# Directions for this task:
Transcribe all of the listing exactly.

= = = =

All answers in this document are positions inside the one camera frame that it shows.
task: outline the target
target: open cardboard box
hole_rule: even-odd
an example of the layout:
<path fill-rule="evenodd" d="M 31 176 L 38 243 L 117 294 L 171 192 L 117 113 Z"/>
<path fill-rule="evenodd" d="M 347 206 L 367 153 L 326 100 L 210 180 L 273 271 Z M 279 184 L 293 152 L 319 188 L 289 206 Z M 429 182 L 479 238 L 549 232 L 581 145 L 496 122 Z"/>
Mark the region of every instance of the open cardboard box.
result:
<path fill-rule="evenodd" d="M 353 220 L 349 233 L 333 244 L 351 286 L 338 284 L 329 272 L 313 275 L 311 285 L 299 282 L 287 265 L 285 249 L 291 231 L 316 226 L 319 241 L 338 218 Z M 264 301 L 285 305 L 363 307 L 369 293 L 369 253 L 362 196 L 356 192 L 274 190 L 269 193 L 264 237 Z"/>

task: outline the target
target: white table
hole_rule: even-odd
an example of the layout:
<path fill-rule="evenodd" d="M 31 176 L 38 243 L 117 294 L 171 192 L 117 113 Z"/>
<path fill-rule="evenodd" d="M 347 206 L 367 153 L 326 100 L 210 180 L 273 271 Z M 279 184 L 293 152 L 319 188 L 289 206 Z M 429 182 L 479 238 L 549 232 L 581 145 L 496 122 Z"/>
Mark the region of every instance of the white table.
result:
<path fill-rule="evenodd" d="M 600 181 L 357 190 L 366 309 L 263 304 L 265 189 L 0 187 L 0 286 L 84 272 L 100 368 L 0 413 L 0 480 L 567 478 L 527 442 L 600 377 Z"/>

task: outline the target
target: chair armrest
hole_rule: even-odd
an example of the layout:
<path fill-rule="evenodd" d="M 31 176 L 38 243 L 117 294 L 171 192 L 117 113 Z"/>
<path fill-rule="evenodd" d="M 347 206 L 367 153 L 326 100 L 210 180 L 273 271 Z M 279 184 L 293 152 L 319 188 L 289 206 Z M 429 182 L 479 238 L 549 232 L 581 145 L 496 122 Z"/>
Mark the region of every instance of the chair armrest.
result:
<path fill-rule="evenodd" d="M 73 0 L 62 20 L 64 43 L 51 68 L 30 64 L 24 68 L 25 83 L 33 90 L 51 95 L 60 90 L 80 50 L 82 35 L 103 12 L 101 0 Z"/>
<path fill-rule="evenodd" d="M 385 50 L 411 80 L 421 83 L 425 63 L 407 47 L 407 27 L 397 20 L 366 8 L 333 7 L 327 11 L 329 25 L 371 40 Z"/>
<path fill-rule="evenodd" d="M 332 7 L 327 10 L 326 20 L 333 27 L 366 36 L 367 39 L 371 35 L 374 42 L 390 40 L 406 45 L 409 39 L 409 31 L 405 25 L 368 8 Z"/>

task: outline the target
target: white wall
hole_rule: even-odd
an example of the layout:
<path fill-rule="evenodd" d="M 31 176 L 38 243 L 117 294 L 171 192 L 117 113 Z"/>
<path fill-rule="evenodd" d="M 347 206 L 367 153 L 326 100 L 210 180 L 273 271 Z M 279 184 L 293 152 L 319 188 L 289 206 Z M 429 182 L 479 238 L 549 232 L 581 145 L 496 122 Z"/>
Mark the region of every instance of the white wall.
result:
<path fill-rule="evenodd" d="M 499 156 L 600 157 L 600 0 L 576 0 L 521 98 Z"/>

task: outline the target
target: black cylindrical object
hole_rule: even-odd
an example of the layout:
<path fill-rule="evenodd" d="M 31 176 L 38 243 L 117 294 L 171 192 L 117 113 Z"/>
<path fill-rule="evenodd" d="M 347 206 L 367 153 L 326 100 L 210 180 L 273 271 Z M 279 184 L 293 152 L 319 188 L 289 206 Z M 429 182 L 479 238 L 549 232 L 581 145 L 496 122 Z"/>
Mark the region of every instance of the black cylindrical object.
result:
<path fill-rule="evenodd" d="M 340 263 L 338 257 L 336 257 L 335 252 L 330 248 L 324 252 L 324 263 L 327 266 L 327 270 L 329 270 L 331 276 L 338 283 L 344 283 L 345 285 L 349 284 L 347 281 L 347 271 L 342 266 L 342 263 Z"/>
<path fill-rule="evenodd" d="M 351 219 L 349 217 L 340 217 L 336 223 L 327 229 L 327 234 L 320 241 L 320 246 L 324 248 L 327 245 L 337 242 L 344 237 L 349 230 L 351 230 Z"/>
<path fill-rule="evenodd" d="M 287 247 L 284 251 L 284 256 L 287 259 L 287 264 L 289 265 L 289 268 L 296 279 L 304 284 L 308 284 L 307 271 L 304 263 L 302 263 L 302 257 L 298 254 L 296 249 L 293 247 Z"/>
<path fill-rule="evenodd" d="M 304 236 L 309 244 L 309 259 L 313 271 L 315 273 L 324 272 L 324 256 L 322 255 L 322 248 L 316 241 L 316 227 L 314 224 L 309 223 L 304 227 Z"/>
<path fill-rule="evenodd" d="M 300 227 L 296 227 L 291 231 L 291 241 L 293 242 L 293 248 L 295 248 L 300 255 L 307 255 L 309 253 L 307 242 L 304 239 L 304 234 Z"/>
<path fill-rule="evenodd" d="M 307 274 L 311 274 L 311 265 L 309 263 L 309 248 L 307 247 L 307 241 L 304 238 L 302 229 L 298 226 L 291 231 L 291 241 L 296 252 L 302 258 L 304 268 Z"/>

= = = =

# Reply to the exercise:
All answers in this document are positions inside the one camera frame that it shows.
task: outline the target
target: open cardboard box
hole_rule: even-odd
an example of the layout:
<path fill-rule="evenodd" d="M 31 176 L 38 243 L 117 294 L 171 192 L 117 113 Z"/>
<path fill-rule="evenodd" d="M 347 206 L 367 153 L 326 100 L 210 180 L 273 271 Z M 279 184 L 293 152 L 319 188 L 289 206 Z M 429 182 L 479 238 L 549 232 L 581 145 L 496 122 Z"/>
Mark the region of every instance of the open cardboard box.
result:
<path fill-rule="evenodd" d="M 353 220 L 349 233 L 333 244 L 351 286 L 338 284 L 329 272 L 313 275 L 311 285 L 299 282 L 287 265 L 285 249 L 291 231 L 316 226 L 319 241 L 338 218 Z M 264 301 L 285 305 L 363 307 L 369 293 L 369 253 L 362 196 L 356 192 L 274 190 L 269 193 L 264 237 Z"/>

task: outline the target
target: white table
hole_rule: even-odd
an example of the layout:
<path fill-rule="evenodd" d="M 31 176 L 38 243 L 117 294 L 171 192 L 117 113 Z"/>
<path fill-rule="evenodd" d="M 347 206 L 367 153 L 326 100 L 210 180 L 273 271 Z M 279 184 L 293 152 L 319 188 L 289 206 Z M 429 182 L 479 238 L 549 232 L 581 145 L 496 122 Z"/>
Mark the region of every instance of the white table.
result:
<path fill-rule="evenodd" d="M 600 181 L 357 190 L 366 309 L 263 304 L 265 189 L 0 187 L 0 286 L 84 272 L 100 368 L 0 413 L 0 480 L 567 478 L 527 442 L 600 377 Z"/>

task: outline the target
target: chair armrest
hole_rule: even-odd
an example of the layout:
<path fill-rule="evenodd" d="M 31 176 L 38 243 L 117 294 L 171 192 L 117 113 Z"/>
<path fill-rule="evenodd" d="M 347 206 L 367 153 L 326 100 L 210 180 L 273 271 Z M 279 184 L 293 152 L 319 188 L 289 206 Z M 429 182 L 479 238 L 549 232 L 581 145 L 496 122 Z"/>
Mark the region of every instance of the chair armrest.
result:
<path fill-rule="evenodd" d="M 73 0 L 62 20 L 64 43 L 51 68 L 30 64 L 24 68 L 25 83 L 33 90 L 51 95 L 60 90 L 80 50 L 82 35 L 103 12 L 101 0 Z"/>
<path fill-rule="evenodd" d="M 385 50 L 411 80 L 421 83 L 425 63 L 407 47 L 407 27 L 397 20 L 366 8 L 333 7 L 327 11 L 329 25 L 371 40 Z"/>
<path fill-rule="evenodd" d="M 332 7 L 327 10 L 326 20 L 333 27 L 366 36 L 367 39 L 371 35 L 374 42 L 390 40 L 406 45 L 409 39 L 409 31 L 405 25 L 368 8 Z"/>

task: outline the target
target: white wall
hole_rule: even-odd
an example of the layout:
<path fill-rule="evenodd" d="M 31 176 L 38 243 L 117 294 L 171 192 L 117 113 Z"/>
<path fill-rule="evenodd" d="M 347 206 L 367 153 L 326 100 L 210 180 L 273 271 Z M 279 184 L 293 152 L 319 188 L 289 206 Z M 429 182 L 479 238 L 549 232 L 581 145 L 496 122 Z"/>
Mark the region of every instance of the white wall.
result:
<path fill-rule="evenodd" d="M 499 156 L 600 157 L 600 0 L 576 0 L 521 98 Z"/>

task: outline the target
target: black cylindrical object
hole_rule: even-odd
an example of the layout:
<path fill-rule="evenodd" d="M 31 176 L 38 243 L 117 294 L 171 192 L 117 113 Z"/>
<path fill-rule="evenodd" d="M 347 206 L 367 153 L 326 100 L 210 180 L 273 271 Z M 279 184 L 293 152 L 319 188 L 289 206 Z M 429 182 L 479 238 L 549 232 L 581 145 L 496 122 Z"/>
Mark the region of every instance of the black cylindrical object.
result:
<path fill-rule="evenodd" d="M 340 263 L 338 257 L 336 257 L 335 252 L 330 248 L 324 252 L 324 263 L 327 266 L 327 270 L 329 270 L 331 276 L 338 283 L 344 283 L 345 285 L 349 284 L 347 281 L 347 271 L 342 266 L 342 263 Z"/>
<path fill-rule="evenodd" d="M 351 219 L 349 217 L 340 217 L 336 223 L 327 229 L 327 234 L 320 241 L 320 246 L 324 248 L 327 245 L 337 242 L 344 237 L 349 230 L 351 230 Z"/>
<path fill-rule="evenodd" d="M 287 247 L 284 251 L 284 256 L 287 259 L 287 264 L 289 265 L 289 268 L 296 279 L 304 284 L 308 284 L 307 271 L 304 263 L 302 263 L 302 257 L 298 254 L 296 249 L 293 247 Z"/>
<path fill-rule="evenodd" d="M 304 236 L 309 244 L 309 259 L 313 271 L 315 273 L 324 272 L 324 256 L 322 255 L 322 248 L 316 241 L 316 227 L 314 224 L 309 223 L 304 227 Z"/>
<path fill-rule="evenodd" d="M 300 227 L 296 227 L 291 231 L 291 241 L 293 242 L 293 248 L 295 248 L 300 255 L 307 255 L 309 253 L 307 242 L 304 239 L 304 234 Z"/>
<path fill-rule="evenodd" d="M 307 274 L 311 274 L 311 265 L 309 263 L 309 248 L 307 247 L 307 241 L 304 238 L 302 229 L 298 226 L 291 231 L 291 241 L 296 252 L 302 258 L 304 268 Z"/>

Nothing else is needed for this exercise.